** Task inputs **
BEGIN
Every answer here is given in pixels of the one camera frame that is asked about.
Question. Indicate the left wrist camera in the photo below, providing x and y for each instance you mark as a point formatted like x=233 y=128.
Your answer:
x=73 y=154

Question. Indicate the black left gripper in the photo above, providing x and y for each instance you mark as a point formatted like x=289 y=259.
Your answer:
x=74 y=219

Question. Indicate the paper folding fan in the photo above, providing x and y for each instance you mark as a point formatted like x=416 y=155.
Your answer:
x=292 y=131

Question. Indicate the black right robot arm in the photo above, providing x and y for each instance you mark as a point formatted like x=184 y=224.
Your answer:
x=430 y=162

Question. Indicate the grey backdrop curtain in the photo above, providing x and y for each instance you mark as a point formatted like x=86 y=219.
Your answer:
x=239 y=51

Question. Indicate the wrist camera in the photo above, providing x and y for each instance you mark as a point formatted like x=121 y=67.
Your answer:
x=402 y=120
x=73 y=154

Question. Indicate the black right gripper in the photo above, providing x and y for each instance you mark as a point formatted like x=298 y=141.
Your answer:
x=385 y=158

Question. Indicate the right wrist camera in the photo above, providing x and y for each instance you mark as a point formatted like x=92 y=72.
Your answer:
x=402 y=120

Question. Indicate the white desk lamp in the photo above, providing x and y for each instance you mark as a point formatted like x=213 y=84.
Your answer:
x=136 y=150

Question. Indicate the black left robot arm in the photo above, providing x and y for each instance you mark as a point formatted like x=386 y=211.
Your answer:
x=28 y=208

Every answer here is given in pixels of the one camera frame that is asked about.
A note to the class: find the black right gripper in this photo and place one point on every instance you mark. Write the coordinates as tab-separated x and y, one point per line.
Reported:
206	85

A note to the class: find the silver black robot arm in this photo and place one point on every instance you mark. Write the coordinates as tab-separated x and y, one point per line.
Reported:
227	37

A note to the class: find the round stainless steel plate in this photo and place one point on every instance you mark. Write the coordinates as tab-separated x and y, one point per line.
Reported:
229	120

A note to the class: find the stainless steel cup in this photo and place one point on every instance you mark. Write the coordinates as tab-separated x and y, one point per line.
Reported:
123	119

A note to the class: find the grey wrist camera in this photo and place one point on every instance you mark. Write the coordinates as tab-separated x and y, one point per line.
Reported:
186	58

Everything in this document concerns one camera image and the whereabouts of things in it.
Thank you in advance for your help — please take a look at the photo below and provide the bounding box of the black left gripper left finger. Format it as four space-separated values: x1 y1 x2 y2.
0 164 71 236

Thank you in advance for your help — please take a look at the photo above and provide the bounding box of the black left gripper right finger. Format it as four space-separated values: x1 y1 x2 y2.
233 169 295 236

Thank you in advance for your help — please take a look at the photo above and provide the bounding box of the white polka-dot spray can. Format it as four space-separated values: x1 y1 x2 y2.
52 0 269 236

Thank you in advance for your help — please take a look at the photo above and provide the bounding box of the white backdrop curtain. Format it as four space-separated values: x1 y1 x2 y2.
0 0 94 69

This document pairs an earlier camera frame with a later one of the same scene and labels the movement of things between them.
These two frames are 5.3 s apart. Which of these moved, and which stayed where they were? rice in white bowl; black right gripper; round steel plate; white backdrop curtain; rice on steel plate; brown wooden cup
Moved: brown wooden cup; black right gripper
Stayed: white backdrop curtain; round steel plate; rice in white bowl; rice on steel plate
END
** What you should do **
Give back the entire listing, line for line, exactly as it stands.

** The completed task **
Every answer here is given in pixels of the one camera frame that is asked about.
Question. Indicate the left wrist camera in the photo below, providing x and y for each instance you mark as a point formatted like x=233 y=128.
Your answer:
x=73 y=154

Question. Indicate the black left gripper in the photo above, providing x and y for each instance you mark as a point formatted like x=289 y=259.
Your answer:
x=74 y=219

Question. Indicate the paper folding fan in the photo above, providing x and y for each instance you mark as a point formatted like x=416 y=155.
Your answer:
x=292 y=131

Question. Indicate the black right robot arm in the photo above, providing x and y for each instance you mark as a point formatted like x=184 y=224.
Your answer:
x=430 y=162

Question. Indicate the grey backdrop curtain in the photo above, providing x and y for each instance you mark as a point formatted like x=86 y=219.
Your answer:
x=239 y=51

Question. Indicate the wrist camera in the photo above, providing x and y for each instance you mark as a point formatted like x=121 y=67.
Your answer:
x=402 y=120
x=73 y=154

Question. Indicate the black right gripper in the photo above, providing x and y for each instance you mark as a point formatted like x=298 y=141.
Your answer:
x=385 y=158

Question. Indicate the right wrist camera in the photo above, providing x and y for each instance you mark as a point formatted like x=92 y=72.
Your answer:
x=402 y=120

Question. Indicate the white desk lamp in the photo above, providing x and y for each instance you mark as a point formatted like x=213 y=84.
Your answer:
x=136 y=150

Question. Indicate the black left robot arm in the photo above, providing x and y for each instance you mark as a point formatted like x=386 y=211.
Your answer:
x=28 y=208

Every answer here is given in pixels of the one camera frame that is asked about.
A note to the class: find the black right gripper in this photo and place one point on every instance you mark. Write the coordinates as tab-separated x and y, one point per line.
Reported:
206	85

A note to the class: find the silver black robot arm in this photo and place one point on every instance you mark. Write the coordinates as tab-separated x and y, one point per line.
Reported:
227	37

A note to the class: find the round stainless steel plate in this photo and place one point on every instance you mark. Write the coordinates as tab-separated x and y, one point per line.
Reported:
229	120

A note to the class: find the stainless steel cup in this photo and place one point on every instance you mark. Write the coordinates as tab-separated x and y, one point per line.
Reported:
123	119

A note to the class: find the grey wrist camera in this photo and place one point on every instance you mark. Write the coordinates as tab-separated x and y, one point per line.
Reported:
186	58

Everything in this document concerns one camera image and the whereabouts of things in it.
Thank you in advance for your help — please take a look at the photo below and provide the bounding box of the black left gripper left finger. Format it as four space-separated values: x1 y1 x2 y2.
0 164 71 236

Thank you in advance for your help — please take a look at the photo above and provide the bounding box of the black left gripper right finger. Format it as four space-separated values: x1 y1 x2 y2.
233 169 295 236

Thank you in advance for your help — please take a look at the photo above and provide the bounding box of the white polka-dot spray can. Format it as four space-separated values: x1 y1 x2 y2.
52 0 269 236

Thank you in advance for your help — please take a look at the photo above and provide the bounding box of the white backdrop curtain. Format it as four space-separated values: x1 y1 x2 y2.
0 0 94 69

This document pairs an earlier camera frame with a later one of the same scene and labels the movement of things between them.
These two frames are 5.3 s apart. Which of these moved, and which stayed where they were? rice in white bowl; black right gripper; round steel plate; white backdrop curtain; rice on steel plate; brown wooden cup
Moved: brown wooden cup; black right gripper
Stayed: white backdrop curtain; round steel plate; rice in white bowl; rice on steel plate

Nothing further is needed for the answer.